-- Brief --
Using the entries that follow, write out the line containing "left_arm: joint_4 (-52", the line containing "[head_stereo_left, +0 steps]", and every line between them, exactly and nothing else.

[Records contained in a dataset]
▬▬▬▬▬▬

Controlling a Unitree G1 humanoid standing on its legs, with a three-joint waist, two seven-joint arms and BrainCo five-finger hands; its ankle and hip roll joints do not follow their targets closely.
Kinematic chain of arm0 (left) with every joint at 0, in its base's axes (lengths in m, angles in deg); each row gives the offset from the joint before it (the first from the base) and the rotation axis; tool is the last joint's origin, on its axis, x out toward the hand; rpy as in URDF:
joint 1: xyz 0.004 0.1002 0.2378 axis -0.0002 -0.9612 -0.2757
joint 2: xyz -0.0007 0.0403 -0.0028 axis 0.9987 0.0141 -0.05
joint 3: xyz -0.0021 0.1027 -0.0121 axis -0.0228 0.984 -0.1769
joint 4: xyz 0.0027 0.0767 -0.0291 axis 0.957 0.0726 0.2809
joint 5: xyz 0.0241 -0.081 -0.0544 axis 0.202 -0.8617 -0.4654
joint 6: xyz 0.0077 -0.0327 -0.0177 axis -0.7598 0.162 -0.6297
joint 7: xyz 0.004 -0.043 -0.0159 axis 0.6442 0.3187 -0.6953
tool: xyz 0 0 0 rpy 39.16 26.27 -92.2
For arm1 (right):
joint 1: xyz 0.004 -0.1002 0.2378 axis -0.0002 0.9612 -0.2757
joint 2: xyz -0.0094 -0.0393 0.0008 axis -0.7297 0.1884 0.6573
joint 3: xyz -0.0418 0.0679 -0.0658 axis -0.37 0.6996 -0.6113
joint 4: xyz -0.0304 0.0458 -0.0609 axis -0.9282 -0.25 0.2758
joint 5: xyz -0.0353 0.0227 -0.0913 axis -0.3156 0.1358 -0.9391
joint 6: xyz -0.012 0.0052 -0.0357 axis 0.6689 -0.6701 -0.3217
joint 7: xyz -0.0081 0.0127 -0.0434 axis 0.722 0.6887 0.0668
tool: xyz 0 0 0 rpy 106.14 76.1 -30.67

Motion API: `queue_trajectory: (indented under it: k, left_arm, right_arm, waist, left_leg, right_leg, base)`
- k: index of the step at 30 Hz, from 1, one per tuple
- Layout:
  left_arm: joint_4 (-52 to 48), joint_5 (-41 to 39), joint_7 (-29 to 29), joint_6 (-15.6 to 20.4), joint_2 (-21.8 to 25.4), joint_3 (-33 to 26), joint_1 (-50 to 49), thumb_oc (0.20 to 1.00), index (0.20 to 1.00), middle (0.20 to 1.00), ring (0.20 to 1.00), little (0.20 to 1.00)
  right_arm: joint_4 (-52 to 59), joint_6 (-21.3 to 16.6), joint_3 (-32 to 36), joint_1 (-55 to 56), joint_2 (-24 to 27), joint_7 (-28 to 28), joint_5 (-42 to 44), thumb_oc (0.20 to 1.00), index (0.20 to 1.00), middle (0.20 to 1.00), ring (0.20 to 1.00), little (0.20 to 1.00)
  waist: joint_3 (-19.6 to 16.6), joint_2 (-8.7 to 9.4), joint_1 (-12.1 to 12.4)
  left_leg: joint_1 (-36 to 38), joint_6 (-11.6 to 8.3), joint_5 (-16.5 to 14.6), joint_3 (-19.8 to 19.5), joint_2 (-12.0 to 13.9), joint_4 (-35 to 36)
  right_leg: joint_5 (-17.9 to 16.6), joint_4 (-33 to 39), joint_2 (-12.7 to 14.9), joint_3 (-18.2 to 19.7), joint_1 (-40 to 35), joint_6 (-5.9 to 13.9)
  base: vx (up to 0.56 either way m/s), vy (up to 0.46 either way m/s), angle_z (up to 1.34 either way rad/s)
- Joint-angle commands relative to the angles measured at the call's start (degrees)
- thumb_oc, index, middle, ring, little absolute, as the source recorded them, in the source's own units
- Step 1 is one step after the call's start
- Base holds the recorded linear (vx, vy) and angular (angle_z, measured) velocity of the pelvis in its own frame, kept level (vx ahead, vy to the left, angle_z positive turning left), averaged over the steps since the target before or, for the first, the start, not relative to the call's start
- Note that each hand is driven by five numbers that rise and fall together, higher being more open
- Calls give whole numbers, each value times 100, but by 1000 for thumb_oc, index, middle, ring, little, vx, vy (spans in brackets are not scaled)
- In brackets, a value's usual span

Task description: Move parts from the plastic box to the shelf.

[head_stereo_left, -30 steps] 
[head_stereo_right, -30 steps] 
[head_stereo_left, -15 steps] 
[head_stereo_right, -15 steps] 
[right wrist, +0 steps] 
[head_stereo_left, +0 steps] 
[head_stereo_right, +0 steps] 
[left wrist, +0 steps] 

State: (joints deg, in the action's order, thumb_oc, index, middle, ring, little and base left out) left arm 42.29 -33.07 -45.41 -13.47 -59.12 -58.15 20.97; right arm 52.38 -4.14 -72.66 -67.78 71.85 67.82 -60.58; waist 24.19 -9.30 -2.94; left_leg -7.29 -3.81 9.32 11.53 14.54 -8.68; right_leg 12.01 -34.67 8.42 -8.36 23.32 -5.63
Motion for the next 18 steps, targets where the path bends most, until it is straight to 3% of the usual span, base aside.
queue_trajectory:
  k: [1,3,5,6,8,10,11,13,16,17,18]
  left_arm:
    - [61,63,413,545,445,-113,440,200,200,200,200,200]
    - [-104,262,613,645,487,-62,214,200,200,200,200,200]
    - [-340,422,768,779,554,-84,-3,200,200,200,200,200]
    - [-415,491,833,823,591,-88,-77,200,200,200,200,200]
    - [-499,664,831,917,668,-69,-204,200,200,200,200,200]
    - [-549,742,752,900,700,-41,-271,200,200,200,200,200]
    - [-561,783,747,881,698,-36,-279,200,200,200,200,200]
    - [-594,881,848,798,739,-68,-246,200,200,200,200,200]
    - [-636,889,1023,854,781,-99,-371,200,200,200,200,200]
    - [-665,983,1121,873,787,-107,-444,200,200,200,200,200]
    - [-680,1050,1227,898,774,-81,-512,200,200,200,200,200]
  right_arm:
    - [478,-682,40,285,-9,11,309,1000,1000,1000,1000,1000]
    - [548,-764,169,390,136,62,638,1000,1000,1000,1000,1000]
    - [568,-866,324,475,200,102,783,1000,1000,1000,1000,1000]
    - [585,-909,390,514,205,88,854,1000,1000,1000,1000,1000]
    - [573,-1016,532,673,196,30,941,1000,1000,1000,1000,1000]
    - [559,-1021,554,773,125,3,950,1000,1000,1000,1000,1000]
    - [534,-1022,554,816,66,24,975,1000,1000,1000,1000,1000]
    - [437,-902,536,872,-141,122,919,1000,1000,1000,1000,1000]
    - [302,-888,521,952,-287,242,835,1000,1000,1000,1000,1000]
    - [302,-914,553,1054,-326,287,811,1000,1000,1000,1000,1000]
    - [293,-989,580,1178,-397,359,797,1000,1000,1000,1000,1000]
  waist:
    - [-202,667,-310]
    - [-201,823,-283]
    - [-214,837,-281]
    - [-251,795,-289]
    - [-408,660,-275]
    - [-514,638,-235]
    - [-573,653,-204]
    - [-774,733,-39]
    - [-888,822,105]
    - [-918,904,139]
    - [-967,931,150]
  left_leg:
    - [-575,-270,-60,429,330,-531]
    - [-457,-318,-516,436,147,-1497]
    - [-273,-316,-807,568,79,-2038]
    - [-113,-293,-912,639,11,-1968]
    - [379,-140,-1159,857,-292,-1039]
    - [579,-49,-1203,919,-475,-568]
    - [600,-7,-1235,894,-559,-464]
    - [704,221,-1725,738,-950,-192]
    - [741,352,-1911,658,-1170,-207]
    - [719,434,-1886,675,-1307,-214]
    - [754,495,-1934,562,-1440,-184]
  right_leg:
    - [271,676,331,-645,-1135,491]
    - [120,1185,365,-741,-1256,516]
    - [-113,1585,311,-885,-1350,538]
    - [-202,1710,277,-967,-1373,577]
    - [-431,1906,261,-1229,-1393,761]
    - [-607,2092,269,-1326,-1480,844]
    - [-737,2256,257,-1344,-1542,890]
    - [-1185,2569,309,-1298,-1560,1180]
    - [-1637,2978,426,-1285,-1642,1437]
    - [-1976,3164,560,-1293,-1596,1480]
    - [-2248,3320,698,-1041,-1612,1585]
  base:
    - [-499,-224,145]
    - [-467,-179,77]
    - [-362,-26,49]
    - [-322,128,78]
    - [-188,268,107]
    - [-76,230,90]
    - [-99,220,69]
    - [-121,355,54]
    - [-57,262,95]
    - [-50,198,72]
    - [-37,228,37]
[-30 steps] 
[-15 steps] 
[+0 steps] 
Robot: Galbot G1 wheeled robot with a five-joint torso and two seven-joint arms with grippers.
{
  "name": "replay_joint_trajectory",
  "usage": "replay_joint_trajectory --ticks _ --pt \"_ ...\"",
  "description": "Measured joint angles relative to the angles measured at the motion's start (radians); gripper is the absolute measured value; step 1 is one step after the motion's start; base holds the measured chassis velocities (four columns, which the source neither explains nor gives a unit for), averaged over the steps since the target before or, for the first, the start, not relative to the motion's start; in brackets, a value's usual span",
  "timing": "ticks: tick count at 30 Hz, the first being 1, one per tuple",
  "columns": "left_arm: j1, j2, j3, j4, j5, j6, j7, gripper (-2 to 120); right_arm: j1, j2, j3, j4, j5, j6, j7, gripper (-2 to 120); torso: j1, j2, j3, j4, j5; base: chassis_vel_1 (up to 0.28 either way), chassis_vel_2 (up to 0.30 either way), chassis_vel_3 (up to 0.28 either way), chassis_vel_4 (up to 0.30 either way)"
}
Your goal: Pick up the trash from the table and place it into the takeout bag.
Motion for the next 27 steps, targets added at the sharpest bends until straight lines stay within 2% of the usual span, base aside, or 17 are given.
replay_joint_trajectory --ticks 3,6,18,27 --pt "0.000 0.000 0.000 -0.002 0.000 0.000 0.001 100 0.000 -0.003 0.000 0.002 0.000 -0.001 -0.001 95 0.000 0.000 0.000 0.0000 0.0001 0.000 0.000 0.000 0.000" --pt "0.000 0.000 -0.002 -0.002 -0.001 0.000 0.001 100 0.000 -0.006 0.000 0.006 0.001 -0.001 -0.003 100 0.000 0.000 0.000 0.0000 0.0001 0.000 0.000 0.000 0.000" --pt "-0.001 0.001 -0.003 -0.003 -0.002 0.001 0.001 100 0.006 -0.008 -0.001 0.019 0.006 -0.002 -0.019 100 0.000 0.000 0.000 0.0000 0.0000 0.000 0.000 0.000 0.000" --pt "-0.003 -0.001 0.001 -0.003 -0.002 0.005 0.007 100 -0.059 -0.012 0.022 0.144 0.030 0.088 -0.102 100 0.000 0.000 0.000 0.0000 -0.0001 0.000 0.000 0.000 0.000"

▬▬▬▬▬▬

-- Response area --
  left_arm: joint_4 (-52 to 48), joint_5 (-41 to 39), joint_7 (-29 to 29), joint_6 (-15.6 to 20.4), joint_2 (-21.8 to 25.4), joint_3 (-33 to 26), joint_1 (-50 to 49), thumb_oc (0.20 to 1.00), index (0.20 to 1.00), middle (0.20 to 1.00), ring (0.20 to 1.00), little (0.20 to 1.00)
  right_arm: joint_4 (-52 to 59), joint_6 (-21.3 to 16.6), joint_3 (-32 to 36), joint_1 (-55 to 56), joint_2 (-24 to 27), joint_7 (-28 to 28), joint_5 (-42 to 44), thumb_oc (0.20 to 1.00), index (0.20 to 1.00), middle (0.20 to 1.00), ring (0.20 to 1.00), little (0.20 to 1.00)
  waist: joint_3 (-19.6 to 16.6), joint_2 (-8.7 to 9.4), joint_1 (-12.1 to 12.4)
  left_leg: joint_1 (-36 to 38), joint_6 (-11.6 to 8.3), joint_5 (-16.5 to 14.6), joint_3 (-19.8 to 19.5), joint_2 (-12.0 to 13.9), joint_4 (-35 to 36)
  right_leg: joint_5 (-17.9 to 16.6), joint_4 (-33 to 39), joint_2 (-12.7 to 14.9), joint_3 (-18.2 to 19.7), joint_1 (-40 to 35), joint_6 (-5.9 to 13.9)
  base: vx (up to 0.56 either way m/s), vy (up to 0.46 either way m/s), angle_z (up to 1.34 either way rad/s)
- Joint-angle commands relative to the angles measured at the call's start (degrees)
- thumb_oc, index, middle, ring, little absolute, as the source recorded them, in the source's own units
- Step 1 is one step after the call's start
- Base holds the recorded linear (vx, vy) and angular (angle_z, measured) velocity of the pelvis in its own frame, kept level (vx ahead, vy to the left, angle_z positive turning left), averaged over the steps since the target before or, for the first, the start, not relative to the call's start
- Note that each hand is driven by five numbers that rise and fall together, higher being more open
- Calls give whole numbers, each value times 100, but by 1000 for thumb_oc, index, middle, ring, little, vx, vy (spans in brackets are not scaled)
- In brackets, a value's usual span

Task description: Move parts from the plastic box to the shelf.

[head_stereo_left, -30 steps] 
[head_stereo_right, -30 steps] 
[head_stereo_left, -15 steps] 
[head_stereo_right, -15 steps] 
[right wrist, +0 steps] 
[head_stereo_left, +0 steps] 

That finishes the exercise, with nothing more to add.